--- Exercise description ---
Look through the material below and return every line that contains "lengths".

--- Records shown ---
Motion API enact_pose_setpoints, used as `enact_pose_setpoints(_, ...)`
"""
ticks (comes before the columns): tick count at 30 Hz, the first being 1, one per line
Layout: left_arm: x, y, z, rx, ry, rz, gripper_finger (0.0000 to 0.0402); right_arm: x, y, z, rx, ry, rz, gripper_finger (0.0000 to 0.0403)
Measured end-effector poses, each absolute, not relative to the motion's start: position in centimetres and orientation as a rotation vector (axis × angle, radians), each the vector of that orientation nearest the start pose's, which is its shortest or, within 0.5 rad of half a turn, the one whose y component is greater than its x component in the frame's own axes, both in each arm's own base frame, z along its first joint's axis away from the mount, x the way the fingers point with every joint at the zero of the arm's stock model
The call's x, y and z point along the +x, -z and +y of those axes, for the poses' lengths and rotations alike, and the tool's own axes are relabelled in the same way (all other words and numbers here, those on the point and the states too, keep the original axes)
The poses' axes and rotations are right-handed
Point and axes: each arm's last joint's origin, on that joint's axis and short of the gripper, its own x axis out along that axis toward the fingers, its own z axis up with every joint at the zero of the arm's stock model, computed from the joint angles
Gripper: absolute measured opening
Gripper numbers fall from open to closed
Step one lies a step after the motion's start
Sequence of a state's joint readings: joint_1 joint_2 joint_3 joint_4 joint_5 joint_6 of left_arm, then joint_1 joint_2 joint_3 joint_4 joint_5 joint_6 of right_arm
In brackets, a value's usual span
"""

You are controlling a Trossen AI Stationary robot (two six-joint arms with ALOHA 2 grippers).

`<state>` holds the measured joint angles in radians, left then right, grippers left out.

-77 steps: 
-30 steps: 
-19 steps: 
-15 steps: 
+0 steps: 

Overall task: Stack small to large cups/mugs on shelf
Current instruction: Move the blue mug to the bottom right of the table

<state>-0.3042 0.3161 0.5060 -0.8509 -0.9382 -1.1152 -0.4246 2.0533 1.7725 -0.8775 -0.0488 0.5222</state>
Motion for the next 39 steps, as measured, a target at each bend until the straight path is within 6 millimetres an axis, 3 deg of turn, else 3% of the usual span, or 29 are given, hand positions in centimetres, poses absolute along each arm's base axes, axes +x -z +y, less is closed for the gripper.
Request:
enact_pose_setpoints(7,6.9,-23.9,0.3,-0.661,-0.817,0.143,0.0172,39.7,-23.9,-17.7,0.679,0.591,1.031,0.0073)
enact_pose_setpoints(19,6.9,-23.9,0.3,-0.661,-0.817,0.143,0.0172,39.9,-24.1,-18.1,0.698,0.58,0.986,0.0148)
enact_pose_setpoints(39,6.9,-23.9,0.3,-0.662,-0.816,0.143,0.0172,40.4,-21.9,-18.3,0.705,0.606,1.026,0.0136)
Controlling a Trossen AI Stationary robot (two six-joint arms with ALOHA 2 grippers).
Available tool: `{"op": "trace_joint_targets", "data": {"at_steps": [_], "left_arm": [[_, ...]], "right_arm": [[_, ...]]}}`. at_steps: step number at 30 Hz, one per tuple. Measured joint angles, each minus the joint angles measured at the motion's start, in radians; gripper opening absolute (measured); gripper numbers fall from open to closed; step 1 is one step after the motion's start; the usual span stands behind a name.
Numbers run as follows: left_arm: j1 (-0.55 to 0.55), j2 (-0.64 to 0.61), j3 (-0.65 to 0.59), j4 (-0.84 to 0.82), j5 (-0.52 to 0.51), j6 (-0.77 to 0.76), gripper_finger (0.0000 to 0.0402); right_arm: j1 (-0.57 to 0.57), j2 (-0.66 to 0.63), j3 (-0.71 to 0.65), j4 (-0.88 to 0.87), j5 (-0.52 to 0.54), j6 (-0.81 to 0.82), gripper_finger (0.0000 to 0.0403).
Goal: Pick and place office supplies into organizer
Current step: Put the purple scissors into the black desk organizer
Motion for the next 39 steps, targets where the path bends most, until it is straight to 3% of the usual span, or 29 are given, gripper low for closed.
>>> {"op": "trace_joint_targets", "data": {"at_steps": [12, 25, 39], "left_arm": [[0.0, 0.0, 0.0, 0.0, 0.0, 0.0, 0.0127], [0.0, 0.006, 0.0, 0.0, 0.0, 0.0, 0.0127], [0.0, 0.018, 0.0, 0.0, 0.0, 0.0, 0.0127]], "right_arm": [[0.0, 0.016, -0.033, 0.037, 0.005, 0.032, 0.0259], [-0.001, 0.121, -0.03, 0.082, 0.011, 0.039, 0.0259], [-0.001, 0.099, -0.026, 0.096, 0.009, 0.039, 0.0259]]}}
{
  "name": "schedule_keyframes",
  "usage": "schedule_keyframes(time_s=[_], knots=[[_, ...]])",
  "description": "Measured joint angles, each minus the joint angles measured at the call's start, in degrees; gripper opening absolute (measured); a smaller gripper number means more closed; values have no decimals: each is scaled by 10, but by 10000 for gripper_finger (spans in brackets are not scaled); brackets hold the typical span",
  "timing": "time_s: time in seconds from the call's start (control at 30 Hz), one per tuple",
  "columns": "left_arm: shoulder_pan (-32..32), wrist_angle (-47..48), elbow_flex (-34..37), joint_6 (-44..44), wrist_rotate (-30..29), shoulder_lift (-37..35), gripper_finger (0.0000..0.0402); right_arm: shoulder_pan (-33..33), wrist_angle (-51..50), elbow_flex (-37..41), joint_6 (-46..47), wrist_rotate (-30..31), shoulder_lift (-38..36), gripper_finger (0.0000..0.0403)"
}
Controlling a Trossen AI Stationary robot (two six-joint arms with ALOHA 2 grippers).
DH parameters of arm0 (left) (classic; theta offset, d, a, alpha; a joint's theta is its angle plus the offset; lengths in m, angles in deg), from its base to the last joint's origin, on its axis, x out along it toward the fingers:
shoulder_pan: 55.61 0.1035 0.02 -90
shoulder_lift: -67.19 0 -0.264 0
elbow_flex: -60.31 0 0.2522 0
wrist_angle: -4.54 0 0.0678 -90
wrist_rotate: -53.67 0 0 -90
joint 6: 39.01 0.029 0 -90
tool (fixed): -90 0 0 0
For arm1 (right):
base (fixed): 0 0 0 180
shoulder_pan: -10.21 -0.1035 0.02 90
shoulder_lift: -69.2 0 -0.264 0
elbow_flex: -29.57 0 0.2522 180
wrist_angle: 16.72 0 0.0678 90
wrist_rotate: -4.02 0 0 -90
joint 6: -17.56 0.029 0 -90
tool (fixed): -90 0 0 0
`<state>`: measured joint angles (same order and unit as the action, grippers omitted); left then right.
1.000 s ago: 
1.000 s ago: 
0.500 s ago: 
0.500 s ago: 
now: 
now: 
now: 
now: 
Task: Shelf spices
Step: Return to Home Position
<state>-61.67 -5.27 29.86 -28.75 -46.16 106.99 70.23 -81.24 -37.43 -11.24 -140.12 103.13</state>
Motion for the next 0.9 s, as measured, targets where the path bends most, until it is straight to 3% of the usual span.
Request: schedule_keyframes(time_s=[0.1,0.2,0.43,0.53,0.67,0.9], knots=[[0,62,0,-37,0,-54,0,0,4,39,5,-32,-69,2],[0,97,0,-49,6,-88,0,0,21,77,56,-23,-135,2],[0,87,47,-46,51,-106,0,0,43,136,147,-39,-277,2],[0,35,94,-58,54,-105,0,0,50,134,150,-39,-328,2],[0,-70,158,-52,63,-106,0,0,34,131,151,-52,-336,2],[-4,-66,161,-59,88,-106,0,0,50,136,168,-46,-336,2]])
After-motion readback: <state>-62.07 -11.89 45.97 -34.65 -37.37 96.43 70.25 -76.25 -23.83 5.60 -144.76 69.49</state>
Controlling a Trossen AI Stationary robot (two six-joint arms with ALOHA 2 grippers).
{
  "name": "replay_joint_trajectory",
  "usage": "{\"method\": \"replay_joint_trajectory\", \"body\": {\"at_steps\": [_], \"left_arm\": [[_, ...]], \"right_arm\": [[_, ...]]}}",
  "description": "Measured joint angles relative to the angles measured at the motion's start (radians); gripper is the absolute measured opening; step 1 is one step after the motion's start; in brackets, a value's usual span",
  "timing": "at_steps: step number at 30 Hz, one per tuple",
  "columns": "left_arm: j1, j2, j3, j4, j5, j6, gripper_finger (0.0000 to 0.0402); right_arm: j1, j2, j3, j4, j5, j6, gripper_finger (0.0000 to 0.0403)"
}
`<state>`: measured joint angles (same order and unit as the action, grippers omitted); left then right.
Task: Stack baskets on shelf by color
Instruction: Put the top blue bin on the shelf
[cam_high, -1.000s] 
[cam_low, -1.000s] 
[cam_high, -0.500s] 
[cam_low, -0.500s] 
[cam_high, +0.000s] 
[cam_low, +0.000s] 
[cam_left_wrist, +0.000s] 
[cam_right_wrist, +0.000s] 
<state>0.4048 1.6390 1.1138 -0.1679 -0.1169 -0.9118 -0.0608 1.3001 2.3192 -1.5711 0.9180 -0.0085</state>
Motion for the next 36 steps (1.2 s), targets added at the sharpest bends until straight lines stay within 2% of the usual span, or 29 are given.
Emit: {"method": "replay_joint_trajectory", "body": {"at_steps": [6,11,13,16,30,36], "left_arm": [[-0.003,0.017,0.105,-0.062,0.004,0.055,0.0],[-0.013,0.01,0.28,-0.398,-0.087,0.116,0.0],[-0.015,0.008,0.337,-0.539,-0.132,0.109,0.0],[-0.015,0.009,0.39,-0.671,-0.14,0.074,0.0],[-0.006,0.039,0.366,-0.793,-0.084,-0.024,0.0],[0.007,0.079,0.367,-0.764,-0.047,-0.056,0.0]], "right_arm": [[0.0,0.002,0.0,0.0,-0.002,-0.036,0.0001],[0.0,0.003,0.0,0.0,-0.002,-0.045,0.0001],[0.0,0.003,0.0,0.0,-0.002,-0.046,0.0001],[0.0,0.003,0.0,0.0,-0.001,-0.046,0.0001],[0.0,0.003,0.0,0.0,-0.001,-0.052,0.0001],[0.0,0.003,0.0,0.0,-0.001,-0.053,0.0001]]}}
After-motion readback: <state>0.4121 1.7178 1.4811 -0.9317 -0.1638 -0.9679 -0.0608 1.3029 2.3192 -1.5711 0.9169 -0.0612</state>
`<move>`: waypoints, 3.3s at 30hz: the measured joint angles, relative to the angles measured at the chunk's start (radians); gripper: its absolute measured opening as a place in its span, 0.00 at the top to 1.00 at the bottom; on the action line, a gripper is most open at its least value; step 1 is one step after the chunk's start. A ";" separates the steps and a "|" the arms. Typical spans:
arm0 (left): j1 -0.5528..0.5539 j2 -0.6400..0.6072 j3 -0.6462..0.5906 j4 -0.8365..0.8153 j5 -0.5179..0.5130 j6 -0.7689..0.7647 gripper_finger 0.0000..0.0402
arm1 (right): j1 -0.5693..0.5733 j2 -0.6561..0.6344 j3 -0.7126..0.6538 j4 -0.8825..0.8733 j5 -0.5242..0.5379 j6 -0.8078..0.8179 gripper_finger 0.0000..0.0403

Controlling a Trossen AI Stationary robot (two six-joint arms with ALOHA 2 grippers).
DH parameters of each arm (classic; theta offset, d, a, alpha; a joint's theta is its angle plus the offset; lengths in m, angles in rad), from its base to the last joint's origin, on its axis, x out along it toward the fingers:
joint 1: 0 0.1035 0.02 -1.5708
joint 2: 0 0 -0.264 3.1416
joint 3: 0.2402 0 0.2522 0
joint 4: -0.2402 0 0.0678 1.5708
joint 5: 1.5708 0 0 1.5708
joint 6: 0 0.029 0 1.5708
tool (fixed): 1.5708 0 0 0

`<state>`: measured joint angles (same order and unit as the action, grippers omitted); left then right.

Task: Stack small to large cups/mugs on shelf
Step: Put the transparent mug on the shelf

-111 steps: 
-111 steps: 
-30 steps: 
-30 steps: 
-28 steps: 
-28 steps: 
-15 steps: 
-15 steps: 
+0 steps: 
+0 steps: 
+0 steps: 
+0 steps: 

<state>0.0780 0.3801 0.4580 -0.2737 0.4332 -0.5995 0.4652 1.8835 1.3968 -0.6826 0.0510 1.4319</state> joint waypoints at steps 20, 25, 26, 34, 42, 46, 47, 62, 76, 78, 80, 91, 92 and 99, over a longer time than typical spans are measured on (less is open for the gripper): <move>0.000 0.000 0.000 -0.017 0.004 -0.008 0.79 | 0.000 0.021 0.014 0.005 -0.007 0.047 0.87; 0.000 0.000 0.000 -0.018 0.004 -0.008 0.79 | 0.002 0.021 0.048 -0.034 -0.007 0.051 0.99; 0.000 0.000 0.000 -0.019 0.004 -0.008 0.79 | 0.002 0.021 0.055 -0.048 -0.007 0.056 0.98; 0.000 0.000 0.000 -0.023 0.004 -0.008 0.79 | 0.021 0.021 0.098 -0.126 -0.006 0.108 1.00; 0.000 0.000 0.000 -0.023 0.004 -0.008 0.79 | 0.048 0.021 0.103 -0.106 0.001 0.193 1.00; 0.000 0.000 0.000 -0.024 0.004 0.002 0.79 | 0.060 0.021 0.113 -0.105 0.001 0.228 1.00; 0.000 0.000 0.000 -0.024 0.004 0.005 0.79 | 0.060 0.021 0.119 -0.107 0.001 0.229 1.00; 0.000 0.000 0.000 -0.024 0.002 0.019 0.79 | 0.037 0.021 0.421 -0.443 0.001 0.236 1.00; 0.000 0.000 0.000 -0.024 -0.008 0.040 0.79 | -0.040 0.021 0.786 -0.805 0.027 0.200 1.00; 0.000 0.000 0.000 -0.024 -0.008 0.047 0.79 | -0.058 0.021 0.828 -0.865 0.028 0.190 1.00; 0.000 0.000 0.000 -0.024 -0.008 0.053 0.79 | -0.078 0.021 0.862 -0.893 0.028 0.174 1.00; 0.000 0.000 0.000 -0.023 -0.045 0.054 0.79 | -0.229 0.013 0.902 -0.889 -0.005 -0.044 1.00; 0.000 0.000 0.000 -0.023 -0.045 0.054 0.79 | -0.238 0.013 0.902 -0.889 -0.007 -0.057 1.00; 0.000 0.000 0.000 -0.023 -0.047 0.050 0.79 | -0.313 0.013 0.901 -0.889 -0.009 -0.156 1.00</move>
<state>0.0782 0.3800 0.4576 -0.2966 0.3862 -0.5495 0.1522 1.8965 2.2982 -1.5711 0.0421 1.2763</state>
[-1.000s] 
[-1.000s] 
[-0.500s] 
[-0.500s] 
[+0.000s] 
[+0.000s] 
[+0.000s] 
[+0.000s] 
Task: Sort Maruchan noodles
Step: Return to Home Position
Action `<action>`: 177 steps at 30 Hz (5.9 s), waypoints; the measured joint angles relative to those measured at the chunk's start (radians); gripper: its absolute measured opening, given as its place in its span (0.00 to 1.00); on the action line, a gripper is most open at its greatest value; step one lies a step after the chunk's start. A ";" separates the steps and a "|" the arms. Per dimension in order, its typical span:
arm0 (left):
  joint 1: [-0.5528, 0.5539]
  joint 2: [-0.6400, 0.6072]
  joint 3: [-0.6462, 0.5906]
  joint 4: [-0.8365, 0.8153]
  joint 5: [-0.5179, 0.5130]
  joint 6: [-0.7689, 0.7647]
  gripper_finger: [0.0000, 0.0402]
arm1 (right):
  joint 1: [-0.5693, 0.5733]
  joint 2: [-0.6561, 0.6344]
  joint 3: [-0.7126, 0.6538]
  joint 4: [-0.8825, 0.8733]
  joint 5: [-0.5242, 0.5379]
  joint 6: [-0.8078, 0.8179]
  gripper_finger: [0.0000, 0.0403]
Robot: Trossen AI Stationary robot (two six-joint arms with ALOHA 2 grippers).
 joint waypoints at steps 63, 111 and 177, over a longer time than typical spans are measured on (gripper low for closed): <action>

--- Solution ---
The call's x, y and z point along the +x, -z and +y of those axes, for the poses' lengths and rotations alike, and the tool's own axes are relabelled in the same way (all other words and numbers here, those on the point and the states too, keep the original axes)
DH parameters of arm0 (left) (classic; theta offset, d, a, alpha; a joint's theta is its angle plus the offset; lengths in m, angles in deg), from its base to the last joint's origin, on its axis, x out along it toward the fingers:
DH parameters of each arm (classic; theta offset, d, a, alpha; a joint's theta is its angle plus the offset; lengths in m, angles in rad), from its base to the last joint's origin, on its axis, x out along it toward the fingers:

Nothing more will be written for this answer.